There's a difference between saying "I'm trying to quit smoking" and "I'm a non-smoker." The first is fighting a habit. The second has a new identity.

Every time you act in alignment with your desired identity, you cast a vote for the person you want to be. A single action doesn't change everything — but over time, it changes who you are.

The Four Laws

Clear describes four laws for building a good habit:

1. Make it obvious Habits don't arise in a vacuum — they're triggered by cues. Make the cue visible. Want to read more? Put the book on your pillow. Want to exercise? Lay out your workout clothes the night before.

2. Make it attractive We do what feels good. Pair your new habit with something you already enjoy. Only listen to your favourite podcast when you work out. Only drink your favourite coffee while you write in your journal.

3. Make it easy Reduce the friction. The easier a habit is to start, the greater the chance it will stick. Want to eat healthier? Chop the vegetables and put them at the front of the fridge.

The two-minute rule: any new habit should be able to be started in two minutes. "Run for an hour" becomes "put on your running shoes." Once you've started, you usually keep going.

4. Make it satisfying We repeat what rewards us. Give yourself an immediate reward when you follow your habit. Put a cross in a calendar. Check it off a list. That small moment of satisfaction sends a signal to the brain: this is good, do it again.

Environment Is More Important Than Willpower

The most disciplined people are not those with the most willpower.

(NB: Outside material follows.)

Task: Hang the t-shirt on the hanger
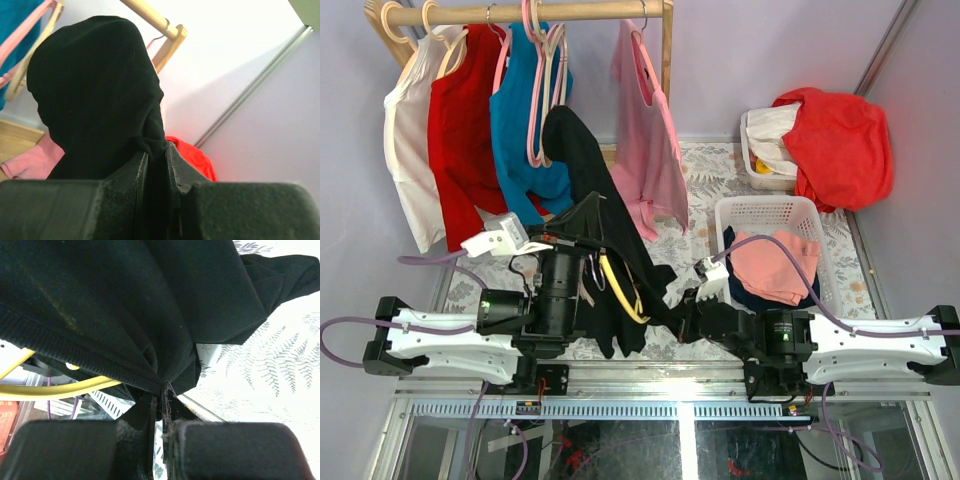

They are the ones who have arranged their lives so they don't need to use willpower.

You are a product of your environment. Change the environment — and you change yourself.

For Relationships

Atomic Habits isn't just about personal habits. It's about everything you do regularly — including your relationship habits.

The habit of saying thank you. The habit of listening without interrupting. The habit of asking about your partner's day. The habit of apologising quickly.

These small actions are insignificant in themselves. Summed up over years, they are the foundation of a good relationship.

Questions for Reflection What identity do you want to vote for with your daily actions? What small habit — under two minutes — could you start today? How can you change your environment so that your desired behaviour becomes easier?